Taken 2’nin İstanbul’un güzelliklerini ön plana çıkaran sahneleri tabi ki
vardır. Örnek; feribotta geçen, baba ile kızın boğaz manzaralı sohbeti
esnasında onlara sunulan sıcacık bir çay sahnesidir. Buraya kadar her şey
yolundadır. Demek istediğim, güzelim feribotumuzun, tarihi iskelelerimizin bir
görüntüsünün de buraya eklenmesiydi.
Hızlı kovalamacalar, pekâlâ modern İstanbul’u yansıtan Florya, Etiler,
Kadıköy gibi semtlerde yapılabilirdi.
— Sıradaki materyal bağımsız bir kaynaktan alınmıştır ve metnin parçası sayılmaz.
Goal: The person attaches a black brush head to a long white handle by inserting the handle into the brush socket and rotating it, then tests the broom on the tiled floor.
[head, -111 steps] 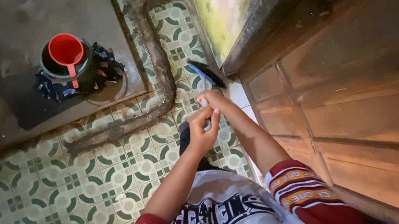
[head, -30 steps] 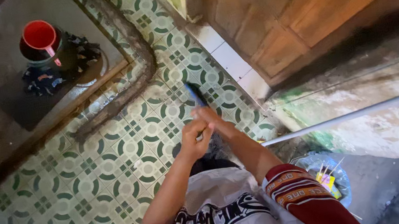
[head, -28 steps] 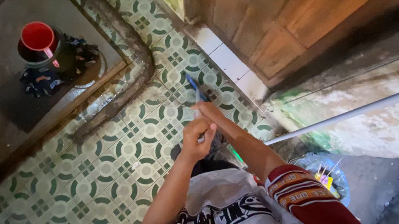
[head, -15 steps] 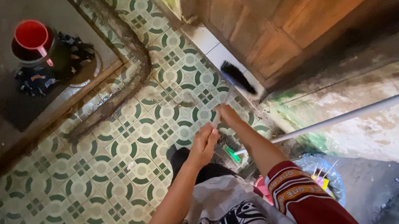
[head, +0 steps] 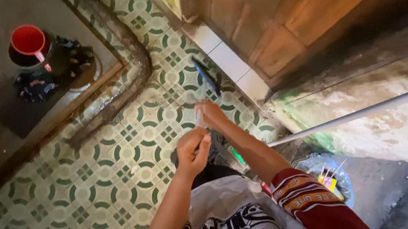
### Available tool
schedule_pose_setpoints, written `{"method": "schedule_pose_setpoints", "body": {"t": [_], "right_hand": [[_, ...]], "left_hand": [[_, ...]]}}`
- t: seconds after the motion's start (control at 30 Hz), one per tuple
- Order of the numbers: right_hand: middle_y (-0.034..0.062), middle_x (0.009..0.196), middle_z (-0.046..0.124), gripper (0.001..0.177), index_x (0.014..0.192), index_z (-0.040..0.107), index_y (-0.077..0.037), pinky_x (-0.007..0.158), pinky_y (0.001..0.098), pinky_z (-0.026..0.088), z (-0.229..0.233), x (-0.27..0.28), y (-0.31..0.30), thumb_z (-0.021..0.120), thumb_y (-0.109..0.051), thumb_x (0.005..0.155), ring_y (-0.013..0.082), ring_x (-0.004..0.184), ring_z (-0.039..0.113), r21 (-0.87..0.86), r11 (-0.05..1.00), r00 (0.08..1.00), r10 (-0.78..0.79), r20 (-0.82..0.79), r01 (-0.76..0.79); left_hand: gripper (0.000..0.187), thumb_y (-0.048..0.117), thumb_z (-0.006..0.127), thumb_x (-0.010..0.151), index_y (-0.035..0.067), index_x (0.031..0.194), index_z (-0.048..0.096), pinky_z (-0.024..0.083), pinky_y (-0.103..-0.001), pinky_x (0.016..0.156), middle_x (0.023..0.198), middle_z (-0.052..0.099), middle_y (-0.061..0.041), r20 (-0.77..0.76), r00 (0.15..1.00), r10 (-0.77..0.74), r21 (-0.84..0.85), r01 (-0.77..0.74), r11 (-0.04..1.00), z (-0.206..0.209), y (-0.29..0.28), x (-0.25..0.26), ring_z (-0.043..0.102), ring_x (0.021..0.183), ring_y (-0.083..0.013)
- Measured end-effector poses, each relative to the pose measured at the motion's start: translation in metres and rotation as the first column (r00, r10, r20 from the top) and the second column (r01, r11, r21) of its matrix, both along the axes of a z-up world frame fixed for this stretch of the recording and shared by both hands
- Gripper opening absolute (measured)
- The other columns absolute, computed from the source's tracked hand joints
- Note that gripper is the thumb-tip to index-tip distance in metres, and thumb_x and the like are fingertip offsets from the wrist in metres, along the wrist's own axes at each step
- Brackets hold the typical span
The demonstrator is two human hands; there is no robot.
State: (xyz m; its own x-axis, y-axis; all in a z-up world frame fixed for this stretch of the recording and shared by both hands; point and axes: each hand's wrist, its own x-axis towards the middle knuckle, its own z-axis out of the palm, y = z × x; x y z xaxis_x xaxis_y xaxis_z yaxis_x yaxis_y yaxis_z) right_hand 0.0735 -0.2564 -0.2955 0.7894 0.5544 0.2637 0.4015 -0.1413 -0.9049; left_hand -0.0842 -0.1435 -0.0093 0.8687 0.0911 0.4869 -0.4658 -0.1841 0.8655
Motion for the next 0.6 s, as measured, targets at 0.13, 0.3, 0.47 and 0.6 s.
{"method": "schedule_pose_setpoints", "body": {"t": [0.13,0.3,0.47,0.6], "right_hand": [[0.0245,0.097,0.065,0.015,0.099,0.070,-0.005,0.081,0.0521,0.051,0.009,0.000,-0.024,0.062,-0.014,0.091,0.0453,0.093,0.064,-0.548,0.827,0.990,-0.068,0.126,0.126],[0.0235,0.096,0.067,0.018,0.094,0.073,-0.007,0.080,0.0526,0.052,-0.018,-0.018,-0.013,0.067,-0.014,0.079,0.0456,0.092,0.065,-0.623,0.780,0.994,0.016,0.106,0.054],[0.0214,0.092,0.067,0.012,0.091,0.067,-0.005,0.081,0.0502,0.051,-0.023,-0.019,0.022,0.066,-0.014,0.083,0.0443,0.092,0.066,-0.386,0.916,0.992,0.128,0.011,-0.114],[0.0188,0.095,0.068,0.012,0.096,0.070,-0.009,0.081,0.0488,0.053,0.002,0.000,0.057,0.063,-0.014,0.087,0.0424,0.091,0.067,-0.416,0.908,0.999,0.041,-0.035,-0.052]], "left_hand": [[0.026,0.005,0.059,0.101,-0.001,0.076,0.054,0.035,-0.033,0.055,0.067,0.048,-0.006,-0.174,0.984,0.048,-0.090,-0.065,0.994,-0.042,-0.001,0.005,0.045,0.059,-0.0157],[0.028,0.005,0.060,0.099,-0.001,0.073,0.050,0.033,-0.030,0.053,0.065,0.045,-0.005,-0.353,0.931,0.088,-0.144,-0.147,0.979,-0.100,-0.001,-0.007,0.042,0.058,-0.0132],[0.025,0.004,0.059,0.098,0.000,0.075,0.051,0.039,-0.033,0.058,0.071,0.052,-0.007,-0.153,0.970,0.188,0.024,-0.187,0.982,-0.077,0.017,-0.003,0.050,0.062,-0.0201],[0.018,0.001,0.054,0.099,-0.004,0.081,0.056,0.046,-0.036,0.063,0.076,0.059,-0.011,-0.090,0.969,0.230,-0.024,-0.233,0.972,-0.030,0.033,0.005,0.056,0.065,-0.0249]]}}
Bayanlarımız, pekâlâ kameralara böyle
yansımayabilirdi. Pekâlâ, yeni model polis arabalarımız kullanılabilirdi.
Pekâlâ, mafya üyelerinin ellerindeki dövmelerin Türk Bayrağını çağrıştırdığı ve
değiştirilmesi gerektiği söylenebilirdi.
Skyfall’da tam bir fiyaskoŞimdi de dikkatinizi ikinci filme çekmek istiyorum; Skyfall…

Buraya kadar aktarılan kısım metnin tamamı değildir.